La Casa dell’Oblio – Galileo Chini (1933)

Nella villa di Settignano per compiacere a un de’ miei spiriti all’ora dominante io ritrovava senza sforzo i costumi e i gusti d’un signore del Rinascimento, fra cani cavalli e belli arredi.

Nel 1898, Gabriele d’Annunzio diviene inquilino di una bella villa a Settignano (FI), che tanta parte avrebbe avuto nel suo privato e nella sua arte.

La dimora gli era stata consigliata da Benigno Palmerio (successivamente autore di: Con d’Annunzio alla Capponcina), amico abruzzese che presto ne diviene il tuttofare. D’Annunzio richiede di entrare nella sua nuova casa, trovandola spoglia per arredarla a proprio gusto e sarà, proprio, l’interno di quelle mura a veder nascere la parte più cospicua del suo lascito letterario.

Durante il periodo fiorentino, Eleonora Duse vive anni indimenticabili e tormentati nelle vicinanze del Vate, occupando la vicina dimora, ribattezzata Porziuncola. L’idillio, tuttavia, viene bruscamente interrotto dal Poeta che le preferisce Alessandra di Rudinì, ospite della Capponcina dal 1903 al 1907.

La Duse avrà, in seguito, modo di ricordare il loro rapporto in questi termini: Gli perdono di avermi sfruttata, rovinata, umiliata. Gli perdono tutto perché lo ho amato.

Il loro vissuto, più volte al centro di studi accademici, analisi di carteggi e romanzi, trova singolare ribalta, in una tela di Galileo Chini (Firenze 1873-1956), in cui ritrae il buen retiro che l’attrice sceglie per sanare le ferite, in Versilia. Il dipinto riporta, in modo del tutto inusuale per il pittore simbolista, una precisazione a matita sul retro, tramite la quale esplica il turbolento momento relativo alla fine dell’amore tra la Divina e d’Annunzio, tracciando anche una breve mappa dell’area in cui è ubicata l’abitazione.

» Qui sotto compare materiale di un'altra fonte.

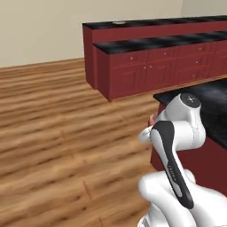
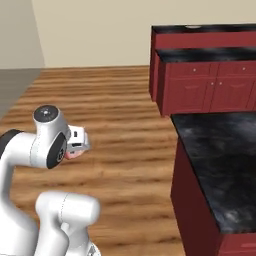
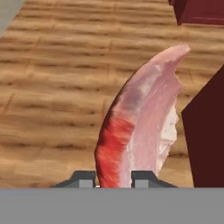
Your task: Take the steak from the fridge and place it on the digital scale on the counter by the fridge. Wait a few seconds for a reading, then move it to the plate on the dining counter.
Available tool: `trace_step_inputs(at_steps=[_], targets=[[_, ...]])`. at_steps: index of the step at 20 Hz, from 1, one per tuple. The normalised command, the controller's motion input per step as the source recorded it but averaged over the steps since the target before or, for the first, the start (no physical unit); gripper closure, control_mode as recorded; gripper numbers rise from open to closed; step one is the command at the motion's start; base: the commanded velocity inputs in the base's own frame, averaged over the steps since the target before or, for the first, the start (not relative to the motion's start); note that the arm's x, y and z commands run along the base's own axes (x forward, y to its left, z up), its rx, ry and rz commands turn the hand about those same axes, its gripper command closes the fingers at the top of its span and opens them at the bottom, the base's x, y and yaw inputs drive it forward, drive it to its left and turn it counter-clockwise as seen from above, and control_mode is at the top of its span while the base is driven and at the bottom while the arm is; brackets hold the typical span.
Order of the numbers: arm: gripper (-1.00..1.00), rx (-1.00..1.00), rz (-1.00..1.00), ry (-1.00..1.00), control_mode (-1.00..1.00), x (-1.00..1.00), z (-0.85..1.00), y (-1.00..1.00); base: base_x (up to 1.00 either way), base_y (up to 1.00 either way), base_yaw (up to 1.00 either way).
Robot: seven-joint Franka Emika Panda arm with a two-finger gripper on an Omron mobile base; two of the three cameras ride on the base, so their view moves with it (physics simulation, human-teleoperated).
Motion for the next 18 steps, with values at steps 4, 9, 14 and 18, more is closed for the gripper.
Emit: trace_step_inputs(at_steps=[4, 9, 14, 18], targets=[[1.00, 0.00, 0.00, 0.00, 1.00, 0.00, 0.00, 0.00, 1.00, 0.81, -0.29], [1.00, 0.00, 0.00, 0.00, 1.00, 0.00, 0.00, 0.00, 1.00, 0.71, -0.28], [1.00, 0.00, 0.00, 0.00, 1.00, 0.00, 0.00, 0.00, 1.00, 0.67, -0.26], [1.00, 0.00, 0.00, 0.00, 1.00, 0.00, 0.00, 0.00, 1.00, 0.66, -0.26]])
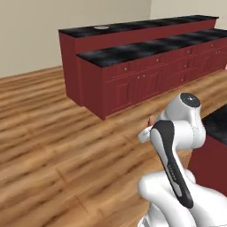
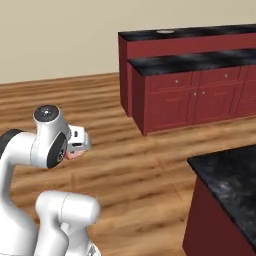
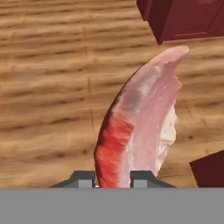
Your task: Take the steak from the fridge and place it on the digital scale on the counter by the fridge. Wait a few seconds for a reading, then move it to the plate on the dining counter.
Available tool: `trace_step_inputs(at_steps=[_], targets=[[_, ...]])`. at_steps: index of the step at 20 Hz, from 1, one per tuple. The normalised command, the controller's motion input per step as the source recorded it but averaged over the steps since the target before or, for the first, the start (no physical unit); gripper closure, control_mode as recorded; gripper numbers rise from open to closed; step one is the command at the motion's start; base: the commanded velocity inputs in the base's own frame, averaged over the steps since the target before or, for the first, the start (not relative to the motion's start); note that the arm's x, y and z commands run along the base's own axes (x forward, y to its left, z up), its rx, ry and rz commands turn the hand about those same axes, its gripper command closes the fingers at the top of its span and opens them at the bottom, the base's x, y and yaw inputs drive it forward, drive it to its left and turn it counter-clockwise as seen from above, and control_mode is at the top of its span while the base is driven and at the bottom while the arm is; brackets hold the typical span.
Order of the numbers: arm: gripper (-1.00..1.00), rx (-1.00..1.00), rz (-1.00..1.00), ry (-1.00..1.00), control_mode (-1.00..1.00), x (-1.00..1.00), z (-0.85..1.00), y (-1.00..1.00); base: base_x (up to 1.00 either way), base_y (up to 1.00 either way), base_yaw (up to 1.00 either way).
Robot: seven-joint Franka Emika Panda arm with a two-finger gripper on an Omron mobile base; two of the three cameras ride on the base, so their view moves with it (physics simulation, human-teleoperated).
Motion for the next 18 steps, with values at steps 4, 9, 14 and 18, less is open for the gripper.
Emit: trace_step_inputs(at_steps=[4, 9, 14, 18], targets=[[1.00, 0.00, 0.00, 0.00, 1.00, 0.00, 0.00, 0.00, 1.00, 0.69, -0.26], [1.00, 0.00, 0.00, 0.00, 1.00, 0.00, 0.00, 0.00, 1.00, 0.71, -0.26], [1.00, 0.00, 0.00, 0.00, 1.00, 0.00, 0.00, 0.00, 1.00, 0.75, -0.25], [1.00, 0.00, 0.00, 0.00, 1.00, 0.00, 0.00, 0.00, 1.00, 0.81, -0.25]])
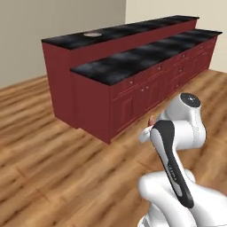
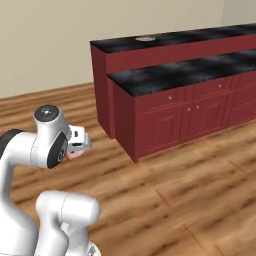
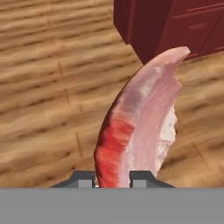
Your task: Take the steak from the fridge and place it on the digital scale on the counter by the fridge. Wait a few seconds for a reading, then move it to the plate on the dining counter.
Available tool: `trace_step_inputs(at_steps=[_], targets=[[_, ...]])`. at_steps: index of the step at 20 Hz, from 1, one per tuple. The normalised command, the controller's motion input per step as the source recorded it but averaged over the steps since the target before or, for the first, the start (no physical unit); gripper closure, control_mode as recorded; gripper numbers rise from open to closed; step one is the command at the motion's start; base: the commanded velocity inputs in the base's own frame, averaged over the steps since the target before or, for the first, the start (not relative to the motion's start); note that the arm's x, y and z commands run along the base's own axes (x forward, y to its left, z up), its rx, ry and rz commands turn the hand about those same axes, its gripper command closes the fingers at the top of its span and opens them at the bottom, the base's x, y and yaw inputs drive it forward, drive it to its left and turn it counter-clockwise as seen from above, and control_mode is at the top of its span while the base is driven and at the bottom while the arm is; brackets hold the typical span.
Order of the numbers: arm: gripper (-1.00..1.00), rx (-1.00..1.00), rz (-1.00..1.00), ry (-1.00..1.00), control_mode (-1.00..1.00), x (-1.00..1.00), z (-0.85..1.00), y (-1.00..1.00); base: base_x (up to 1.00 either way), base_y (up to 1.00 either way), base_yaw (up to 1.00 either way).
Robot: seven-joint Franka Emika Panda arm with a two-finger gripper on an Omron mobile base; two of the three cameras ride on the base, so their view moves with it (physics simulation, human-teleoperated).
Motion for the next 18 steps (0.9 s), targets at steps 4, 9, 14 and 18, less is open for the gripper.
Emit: trace_step_inputs(at_steps=[4, 9, 14, 18], targets=[[1.00, 0.00, 0.00, 0.00, 1.00, 0.00, 0.00, 0.00, 1.00, 0.86, -0.25], [1.00, 0.00, 0.00, 0.00, 1.00, 0.00, 0.00, 0.00, 1.00, 0.91, -0.25], [1.00, 0.00, 0.00, 0.00, 1.00, 0.00, 0.00, 0.00, 1.00, 0.95, -0.26], [1.00, 0.00, 0.00, 0.00, 1.00, 0.00, 0.00, 0.00, 1.00, 0.99, -0.27]])
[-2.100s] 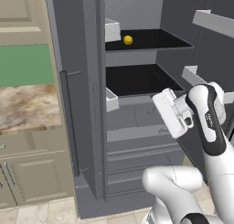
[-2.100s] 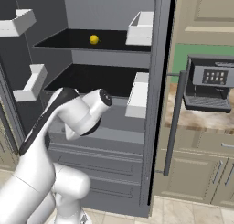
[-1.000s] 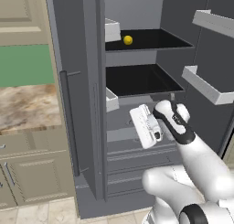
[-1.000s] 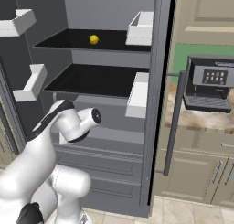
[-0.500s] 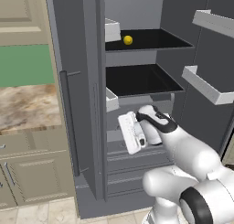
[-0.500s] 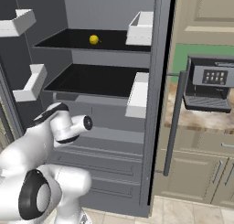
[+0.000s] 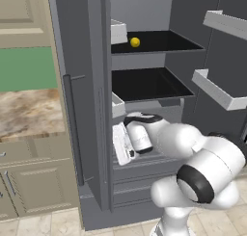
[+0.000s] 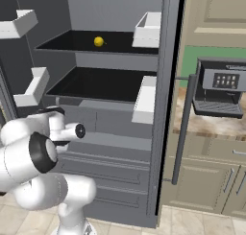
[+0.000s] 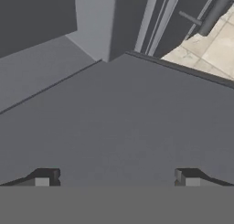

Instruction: Retrieve a lemon from the fridge and place it on the cutting board with the fish.

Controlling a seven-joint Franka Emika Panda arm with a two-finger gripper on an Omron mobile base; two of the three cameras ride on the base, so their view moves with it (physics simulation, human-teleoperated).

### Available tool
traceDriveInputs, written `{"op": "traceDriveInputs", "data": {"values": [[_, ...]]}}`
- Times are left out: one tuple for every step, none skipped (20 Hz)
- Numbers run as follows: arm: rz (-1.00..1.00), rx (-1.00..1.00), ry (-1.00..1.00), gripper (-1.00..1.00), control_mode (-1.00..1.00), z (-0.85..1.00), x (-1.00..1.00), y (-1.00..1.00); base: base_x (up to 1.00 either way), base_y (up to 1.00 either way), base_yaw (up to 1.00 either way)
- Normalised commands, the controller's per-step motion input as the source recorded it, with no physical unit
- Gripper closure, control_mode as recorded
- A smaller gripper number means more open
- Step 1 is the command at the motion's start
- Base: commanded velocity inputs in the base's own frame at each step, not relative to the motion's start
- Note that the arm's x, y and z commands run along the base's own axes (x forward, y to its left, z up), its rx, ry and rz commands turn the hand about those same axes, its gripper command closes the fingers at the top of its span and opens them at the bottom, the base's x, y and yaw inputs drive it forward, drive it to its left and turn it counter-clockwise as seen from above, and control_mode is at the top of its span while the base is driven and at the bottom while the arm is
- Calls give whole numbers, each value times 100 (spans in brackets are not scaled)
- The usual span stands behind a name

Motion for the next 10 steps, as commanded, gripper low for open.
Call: {"op": "traceDriveInputs", "data": {"values": [[0, 0, 0, -100, -100, -25, 34, 42, 0, 0, 0], [0, 0, 0, -100, -100, -24, 31, 47, 0, 0, 0], [0, 0, 0, -100, -100, -23, 27, 50, 0, 0, 0], [0, 0, 0, -100, -100, -24, 23, 53, 0, 0, 0], [0, 0, 0, -100, -100, -24, 19, 55, 0, 0, 0], [0, 0, 1, -100, -100, -24, 18, 56, 0, 0, 0], [0, 0, 2, -100, -100, -24, 19, 56, 0, 0, 0], [0, 0, 4, -100, -100, -26, 20, 59, 0, 0, 0], [0, 0, 5, -100, -100, -29, 19, 61, 0, 0, 0], [0, 0, 5, -100, -100, -26, 16, 61, 0, 0, 0]]}}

Il quadro raffigura, infatti, la così detta Casa Gialla, vista da un’angolazione che – idealmente – vuole ricordare quella goduta da chi si ritrovi ad ammirarla di sottecchi. Quasi un dialogo silenzioso, struggente e malinconico tra un amore che fu, osservato da un altro, appena sbocciato.

L’opera è estremamente evocativa ed il volubile cuore del Vate sembra essere racchiuso da Chini nell’oleandro in fiore, il quale – con un colpo da maestro e giocando di chiaroscuri – è posto in primo piano, ma all’ombra; mentre la dimora della Duse è pienamente colpita dalla luce pomeridiana.

Chini prende le parti dell’attrice e non approva la scelta del Poeta? Così parrebbe… si pensi anche alla netta linea di separazione marcata dalla staccionata terminante con un cancello lasciato (volutamente? Inconsciamente?) socchiuso.

L’apparente quiete nella pennellata di Chini, tuttavia, altro non è che un inganno per osservatori distratti. Ogni dettaglio – invece – a partire dal titolo: La Casa dell’Oblio (1933), è simbolo, ogni ombra indizio della passione perduta, ma destinata all’eternità.